◆ **THE DATA**:
=======

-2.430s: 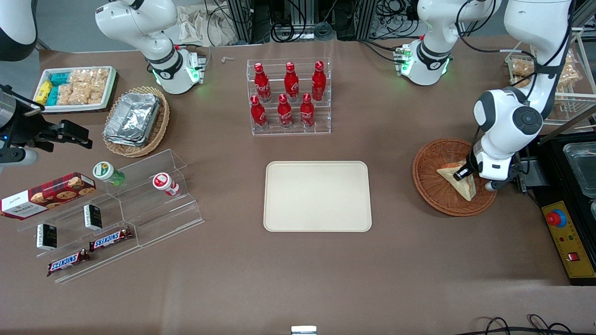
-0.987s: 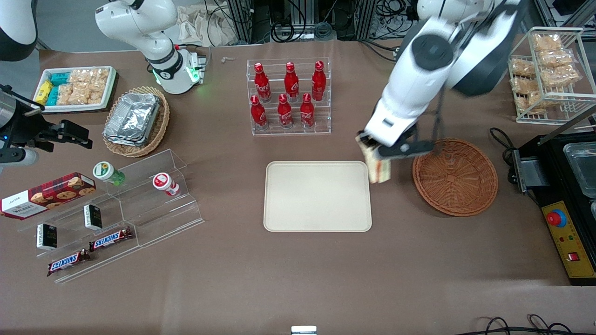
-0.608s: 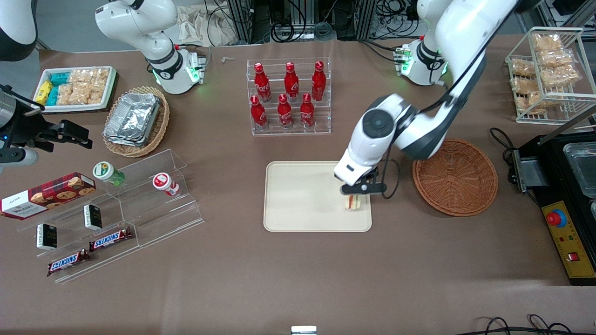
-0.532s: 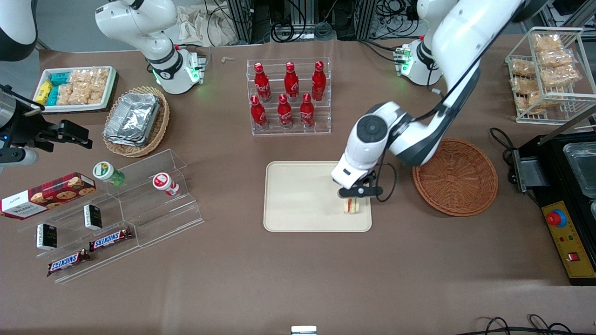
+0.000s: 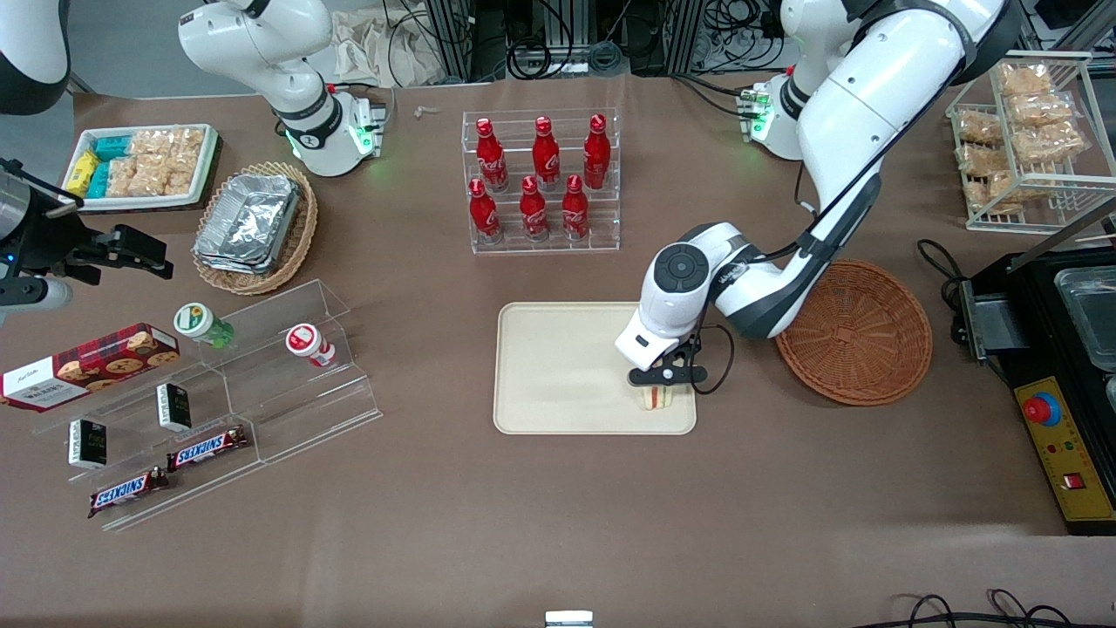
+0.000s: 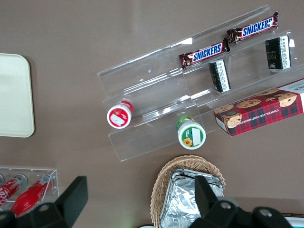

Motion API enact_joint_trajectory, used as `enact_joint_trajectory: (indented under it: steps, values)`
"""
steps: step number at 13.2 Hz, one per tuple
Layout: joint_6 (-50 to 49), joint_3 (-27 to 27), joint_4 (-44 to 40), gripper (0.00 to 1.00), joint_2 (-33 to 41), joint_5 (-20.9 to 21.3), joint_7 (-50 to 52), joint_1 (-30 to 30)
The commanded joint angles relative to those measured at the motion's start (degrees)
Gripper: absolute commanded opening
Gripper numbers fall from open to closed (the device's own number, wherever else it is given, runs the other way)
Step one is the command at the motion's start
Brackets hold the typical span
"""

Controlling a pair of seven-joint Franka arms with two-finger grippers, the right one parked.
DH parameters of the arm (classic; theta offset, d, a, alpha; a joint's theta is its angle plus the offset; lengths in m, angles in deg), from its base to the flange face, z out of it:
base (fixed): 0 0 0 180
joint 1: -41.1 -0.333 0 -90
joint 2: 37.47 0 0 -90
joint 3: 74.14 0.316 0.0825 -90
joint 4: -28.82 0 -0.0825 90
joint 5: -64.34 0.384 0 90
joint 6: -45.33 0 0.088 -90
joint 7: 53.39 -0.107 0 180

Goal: Place sandwich from basket to tray

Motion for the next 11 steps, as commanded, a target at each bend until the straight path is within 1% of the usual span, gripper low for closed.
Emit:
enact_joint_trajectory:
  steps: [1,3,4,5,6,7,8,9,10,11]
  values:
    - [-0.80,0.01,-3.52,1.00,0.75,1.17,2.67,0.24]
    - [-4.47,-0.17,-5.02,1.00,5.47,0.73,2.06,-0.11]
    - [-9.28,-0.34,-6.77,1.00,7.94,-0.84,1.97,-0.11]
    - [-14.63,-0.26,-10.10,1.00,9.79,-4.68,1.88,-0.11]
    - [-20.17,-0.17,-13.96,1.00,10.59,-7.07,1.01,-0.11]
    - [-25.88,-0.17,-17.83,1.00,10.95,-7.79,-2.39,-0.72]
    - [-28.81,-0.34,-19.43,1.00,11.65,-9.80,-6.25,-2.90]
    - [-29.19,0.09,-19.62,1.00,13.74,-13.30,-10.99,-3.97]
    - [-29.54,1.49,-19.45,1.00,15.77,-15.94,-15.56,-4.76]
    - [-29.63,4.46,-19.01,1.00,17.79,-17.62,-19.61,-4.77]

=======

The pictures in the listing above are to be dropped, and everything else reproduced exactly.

-2.430s: 
-0.987s: 
-0.608s: 
-0.532s: 
+0.000s: 
+0.000s: 

Motion API enact_joint_trajectory, used as `enact_joint_trajectory: (indented under it: steps, values)`
"""
steps: step number at 13.2 Hz, one per tuple
Layout: joint_6 (-50 to 49), joint_3 (-27 to 27), joint_4 (-44 to 40), gripper (0.00 to 1.00), joint_2 (-33 to 41), joint_5 (-20.9 to 21.3), joint_7 (-50 to 52), joint_1 (-30 to 30)
The commanded joint angles relative to those measured at the motion's start (degrees)
Gripper: absolute commanded opening
Gripper numbers fall from open to closed (the device's own number, wherever else it is given, runs the other way)
Step one is the command at the motion's start
Brackets hold the typical span
"""

Controlling a pair of seven-joint Franka arms with two-finger grippers, the right one parked.
DH parameters of the arm (classic; theta offset, d, a, alpha; a joint's theta is its angle plus the offset; lengths in m, angles in deg), from its base to the flange face, z out of it:
base (fixed): 0 0 0 180
joint 1: -41.1 -0.333 0 -90
joint 2: 37.47 0 0 -90
joint 3: 74.14 0.316 0.0825 -90
joint 4: -28.82 0 -0.0825 90
joint 5: -64.34 0.384 0 90
joint 6: -45.33 0 0.088 -90
joint 7: 53.39 -0.107 0 180

Goal: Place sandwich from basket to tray

Motion for the next 11 steps, as commanded, a target at each bend until the straight path is within 1% of the usual span, gripper low for closed.
Emit:
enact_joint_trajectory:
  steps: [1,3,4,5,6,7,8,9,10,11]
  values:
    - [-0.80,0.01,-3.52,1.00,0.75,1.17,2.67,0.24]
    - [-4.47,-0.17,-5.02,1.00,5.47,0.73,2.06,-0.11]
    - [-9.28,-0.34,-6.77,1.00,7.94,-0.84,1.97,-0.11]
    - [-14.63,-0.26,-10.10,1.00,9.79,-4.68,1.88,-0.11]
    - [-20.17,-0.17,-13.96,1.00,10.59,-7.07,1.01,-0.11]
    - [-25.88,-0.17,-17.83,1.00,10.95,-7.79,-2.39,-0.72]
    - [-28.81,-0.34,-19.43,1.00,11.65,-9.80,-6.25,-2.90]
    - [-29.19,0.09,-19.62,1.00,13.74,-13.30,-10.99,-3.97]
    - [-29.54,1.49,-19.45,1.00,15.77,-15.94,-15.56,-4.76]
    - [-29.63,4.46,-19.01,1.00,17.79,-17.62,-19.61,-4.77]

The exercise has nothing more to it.